ABOUT THIS TASK
Your answer must be an exact copy of the data below, minus any pictures.

DATASET SECTION
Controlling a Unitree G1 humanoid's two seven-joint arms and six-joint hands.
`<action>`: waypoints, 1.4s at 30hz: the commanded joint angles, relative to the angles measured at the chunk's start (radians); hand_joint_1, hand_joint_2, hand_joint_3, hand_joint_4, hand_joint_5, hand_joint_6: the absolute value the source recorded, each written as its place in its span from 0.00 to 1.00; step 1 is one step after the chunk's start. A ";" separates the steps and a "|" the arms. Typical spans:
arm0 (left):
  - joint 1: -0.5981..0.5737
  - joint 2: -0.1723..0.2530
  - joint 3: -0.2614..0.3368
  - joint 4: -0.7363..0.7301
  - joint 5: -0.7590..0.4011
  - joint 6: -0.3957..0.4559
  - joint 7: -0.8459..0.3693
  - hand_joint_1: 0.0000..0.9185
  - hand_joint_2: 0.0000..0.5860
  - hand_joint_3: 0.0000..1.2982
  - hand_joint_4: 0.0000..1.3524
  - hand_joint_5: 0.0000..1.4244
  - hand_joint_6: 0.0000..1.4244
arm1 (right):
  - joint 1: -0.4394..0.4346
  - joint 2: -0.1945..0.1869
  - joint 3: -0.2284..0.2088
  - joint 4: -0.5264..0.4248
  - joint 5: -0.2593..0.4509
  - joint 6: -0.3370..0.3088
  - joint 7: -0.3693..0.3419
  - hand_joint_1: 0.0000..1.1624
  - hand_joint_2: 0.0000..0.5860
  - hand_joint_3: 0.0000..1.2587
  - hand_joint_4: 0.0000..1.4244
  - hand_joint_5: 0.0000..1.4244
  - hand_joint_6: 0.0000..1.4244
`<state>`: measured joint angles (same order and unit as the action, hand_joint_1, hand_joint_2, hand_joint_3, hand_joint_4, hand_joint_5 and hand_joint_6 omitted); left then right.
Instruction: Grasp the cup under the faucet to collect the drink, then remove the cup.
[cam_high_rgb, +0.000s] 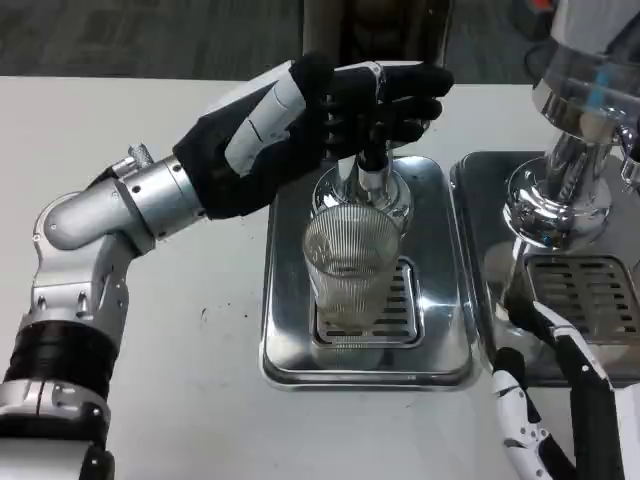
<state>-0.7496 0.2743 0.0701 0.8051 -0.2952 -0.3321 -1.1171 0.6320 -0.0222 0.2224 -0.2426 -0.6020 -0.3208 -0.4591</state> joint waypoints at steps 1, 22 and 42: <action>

ANSWER SPACE
Controlling a Unitree G1 humanoid's two seven-joint arms and six-joint hands.
`<action>`: waypoints, 1.4s at 30hz: the commanded joint angles, relative to the angles measured at the chunk's start (radians); hand_joint_1, hand_joint_2, hand_joint_3, hand_joint_4, hand_joint_5, hand_joint_6: the absolute value the source recorded, each written as its place in its span from 0.00 to 1.00; step 1 is one step after the chunk's start. A ";" separates the steps and a "|" the arms. Typical spans:
arm0 (left):
  - joint 1: -0.5981..0.5737
  - joint 2: -0.1723..0.2530
  - joint 3: -0.2614..0.3368
  - joint 4: -0.7363..0.7301
  - joint 5: -0.7590..0.4011
  - joint 6: -0.3957..0.4559
  - joint 7: -0.8459..0.3693
  - hand_joint_1: 0.0000..0.9185
  - hand_joint_2: 0.0000..0.5860
  - hand_joint_3: 0.0000..1.2982
  - hand_joint_4: 0.0000..1.3524
  - hand_joint_5: 0.0000..1.4244
  - hand_joint_6: 0.0000..1.4244
arm1 (right):
  - joint 1: -0.4394..0.4346
  - joint 2: -0.1945..0.1869
  - joint 3: -0.2284..0.2088
  - joint 4: -0.5264..0.4248
  - joint 5: -0.2593..0.4509
  - joint 6: -0.3370..0.3088
  - joint 7: -0.3693..0.3419
  - hand_joint_1: 0.0000..1.1624
  - hand_joint_2: 0.0000..0.5860
  - hand_joint_3: 0.0000..1.2587
  - hand_joint_4: 0.0000..1.4244
  - hand_joint_5: 0.0000..1.4244
  - hand_joint_6: 0.0000..1.4244
`<state>`: measured joint angles (same order and unit as the action, hand_joint_1, hand_joint_2, hand_joint_3, hand_joint_4, hand_joint_5 and hand_joint_6 omitted); left then right.
Instruction: Grasp the cup under the faucet to collect the drink, then remove the cup.
[cam_high_rgb, +0.000s] 
<state>-0.7496 0.2743 0.0701 0.8051 -0.2952 -0.3321 -1.1171 0.6320 -0.0222 0.2224 -0.2426 -0.6020 -0.3208 -0.4591</state> joint waypoints at steps 1, 22 and 42: <action>

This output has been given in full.